Fortini Porcelli
Lucia Fortini e Giovanni Porcelli

25 Novembre 2025

Redazione Il Campano

Lucia Fortini eletta in Consiglio regionale con “A testa alta”: Porcelli primo degli eletti. Restano fuori Lettieri, Mocerino e Venanzoni

Elezioni Regionali Campania 2025: Fortini eletta con 17.763 voti nella lista “A testa alta”, Porcelli primo con 20.862 preferenze

La lista “A testa alta”, espressione dell’area deluchiana e parte integrante della coalizione progressista che ha sostenuto Roberto Fico, porta in Consiglio regionale due figure di rilievo dell’amministrazione campana: Lucia Fortini, ex assessore alle Politiche Sociali, alla Scuola e alle Politiche Giovanili, e Giovanni Porcelli, primo degli eletti.
I dati ufficiali diffusi da ANSA confermano un risultato importante per entrambi e segnano un cambiamento negli equilibri interni alla lista, lasciando fuori tre ex consiglieri regionali.

Lucia Fortini eletta con 17.763 voti: dalla giunta al Consiglio regionale

Lucia Fortini, 51 anni, laureata in Economia e Commercio, conclude la sua esperienza da assessore regionale conquistando un seggio come consigliera con un totale di 17.763 preferenze.
Per anni figura centrale della giunta De Luca, Fortini ha guidato deleghe strategiche per l’intero territorio campano: scuola, inclusione sociale, politiche giovanili. Il suo ingresso in Consiglio rappresenta una continuità politica con la precedente amministrazione, da cui la lista “A testa alta” trae ispirazione e radicamento.

Lucia Fortini
Lucia Fortini

Giovanni Porcelli primo degli eletti con 20.862 voti

A guidare la lista “A testa alta” è però Giovanni Porcelli, che ottiene 20.862 voti, risultando il candidato più votato del gruppo.
Porcelli, 53 anni, già sindaco di Mugnano di Napoli, conferma un forte radicamento territoriale e un profilo amministrativo consolidato.
Nel 2020 era stato eletto con la lista “Campania Libera”, sempre nell’area politica riconducibile a Vincenzo De Luca.
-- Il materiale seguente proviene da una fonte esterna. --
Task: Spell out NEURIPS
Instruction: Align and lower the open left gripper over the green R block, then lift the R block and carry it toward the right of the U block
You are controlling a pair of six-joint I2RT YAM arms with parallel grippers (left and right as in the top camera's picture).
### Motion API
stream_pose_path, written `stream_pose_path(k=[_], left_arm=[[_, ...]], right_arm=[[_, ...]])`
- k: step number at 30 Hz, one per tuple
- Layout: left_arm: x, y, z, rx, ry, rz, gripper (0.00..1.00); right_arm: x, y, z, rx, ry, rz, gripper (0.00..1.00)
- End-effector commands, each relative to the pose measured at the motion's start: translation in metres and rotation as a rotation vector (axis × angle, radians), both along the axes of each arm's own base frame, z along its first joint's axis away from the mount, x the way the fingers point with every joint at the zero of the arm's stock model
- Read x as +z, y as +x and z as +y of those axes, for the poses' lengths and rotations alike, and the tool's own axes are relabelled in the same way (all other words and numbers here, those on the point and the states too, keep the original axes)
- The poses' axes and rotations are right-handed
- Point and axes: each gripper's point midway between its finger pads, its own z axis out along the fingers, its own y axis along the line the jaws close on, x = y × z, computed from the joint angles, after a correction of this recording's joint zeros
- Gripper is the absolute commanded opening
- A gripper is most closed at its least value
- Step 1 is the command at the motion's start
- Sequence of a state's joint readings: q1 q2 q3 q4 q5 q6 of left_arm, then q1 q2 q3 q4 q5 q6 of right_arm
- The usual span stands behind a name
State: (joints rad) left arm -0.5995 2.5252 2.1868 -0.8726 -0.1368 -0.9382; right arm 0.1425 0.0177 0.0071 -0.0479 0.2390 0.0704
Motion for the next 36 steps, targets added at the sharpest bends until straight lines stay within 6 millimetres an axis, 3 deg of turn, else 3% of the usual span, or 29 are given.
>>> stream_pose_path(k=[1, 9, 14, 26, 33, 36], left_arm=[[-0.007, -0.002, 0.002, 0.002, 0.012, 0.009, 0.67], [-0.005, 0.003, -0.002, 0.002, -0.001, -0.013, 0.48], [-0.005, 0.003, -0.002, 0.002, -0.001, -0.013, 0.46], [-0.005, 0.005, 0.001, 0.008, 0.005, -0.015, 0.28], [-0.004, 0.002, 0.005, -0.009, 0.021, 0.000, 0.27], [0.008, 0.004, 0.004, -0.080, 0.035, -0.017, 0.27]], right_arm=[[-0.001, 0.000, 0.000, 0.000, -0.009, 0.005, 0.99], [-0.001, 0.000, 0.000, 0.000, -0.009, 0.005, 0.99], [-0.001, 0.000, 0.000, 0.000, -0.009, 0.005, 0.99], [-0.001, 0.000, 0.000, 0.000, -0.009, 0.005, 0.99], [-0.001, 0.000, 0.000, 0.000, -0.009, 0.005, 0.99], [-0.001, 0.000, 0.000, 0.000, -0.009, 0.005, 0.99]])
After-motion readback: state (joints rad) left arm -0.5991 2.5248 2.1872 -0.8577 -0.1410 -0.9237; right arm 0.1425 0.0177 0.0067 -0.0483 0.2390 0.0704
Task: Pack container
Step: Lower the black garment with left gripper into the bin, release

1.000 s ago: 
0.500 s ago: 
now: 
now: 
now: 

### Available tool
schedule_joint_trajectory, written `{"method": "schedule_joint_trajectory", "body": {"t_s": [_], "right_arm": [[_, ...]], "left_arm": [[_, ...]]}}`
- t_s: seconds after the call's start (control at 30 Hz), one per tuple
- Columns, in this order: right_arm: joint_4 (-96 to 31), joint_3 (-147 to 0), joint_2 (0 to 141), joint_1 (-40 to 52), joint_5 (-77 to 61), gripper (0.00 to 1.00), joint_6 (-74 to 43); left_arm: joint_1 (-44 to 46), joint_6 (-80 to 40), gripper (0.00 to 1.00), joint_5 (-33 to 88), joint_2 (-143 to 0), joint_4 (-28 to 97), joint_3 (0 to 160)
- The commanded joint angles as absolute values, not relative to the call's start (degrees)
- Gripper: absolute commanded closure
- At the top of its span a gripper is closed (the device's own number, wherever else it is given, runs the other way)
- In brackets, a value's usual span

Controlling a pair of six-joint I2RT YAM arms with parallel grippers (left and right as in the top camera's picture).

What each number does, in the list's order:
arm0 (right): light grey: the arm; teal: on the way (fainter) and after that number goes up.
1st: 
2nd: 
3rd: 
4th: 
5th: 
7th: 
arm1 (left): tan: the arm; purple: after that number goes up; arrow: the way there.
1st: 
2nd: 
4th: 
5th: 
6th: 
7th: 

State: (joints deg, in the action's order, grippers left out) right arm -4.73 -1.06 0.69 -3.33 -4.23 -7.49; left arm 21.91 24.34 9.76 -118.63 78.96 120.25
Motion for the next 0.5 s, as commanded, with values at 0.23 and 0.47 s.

Ha inoltre ricoperto ruoli apicali nella Soresa, la società strumentale della Regione Campania incaricata della razionalizzazione della spesa sanitaria: è stato presidente e amministratore delegato, incarichi strategici che ne hanno rafforzato la visibilità politica.

Giovanni Porcelli

La lista deluchiana: conferme, esclusioni e nuove dinamiche

Le Regionali 2025 ridisegnano però gli equilibri interni alla corrente deluchiana: nonostante i buoni risultati personali, tre ex consiglieri regionali non riescono a confermare il proprio seggio.
Restano fuori:

  • Vittoria Lettieri: 14.323 voti
  • Carmine Mocerino: 11.033 voti
  • Diego Venanzoni: 10.977 voti

Si tratta di esclusioni di peso, che segnalano una redistribuzione del consenso interno alla lista, sempre molto competitiva sul piano delle preferenze. In particolare, l’affermazione di Porcelli e Fortini indica la capacità della lista “A testa alta” di rinnovare parte della propria rappresentanza pur mantenendo una forte continuità con l’esperienza amministrativa precedente.

Il ruolo della lista “A testa alta” nel nuovo Consiglio regionale

Nel quadro della vittoria complessiva del centrosinistra, guidato da Roberto Fico, la lista “A testa alta” continua a rappresentare una componente rilevante del campo progressista campano.
Consolidando la propria base elettorale e confermando la forza della leadership territoriale legata all’eredità politica di Vincenzo De Luca, la lista porta in Consiglio figure con esperienza amministrativa significativa e un peso specifico elevato nei rapporti interni alla coalizione.

Fortini, con il suo bagaglio tecnico nelle politiche sociali e scolastiche, e Porcelli, con il suo background negli enti territoriali e nella governance sanitaria, saranno due riferimenti cruciali nelle dinamiche della nuova legislatura regionale.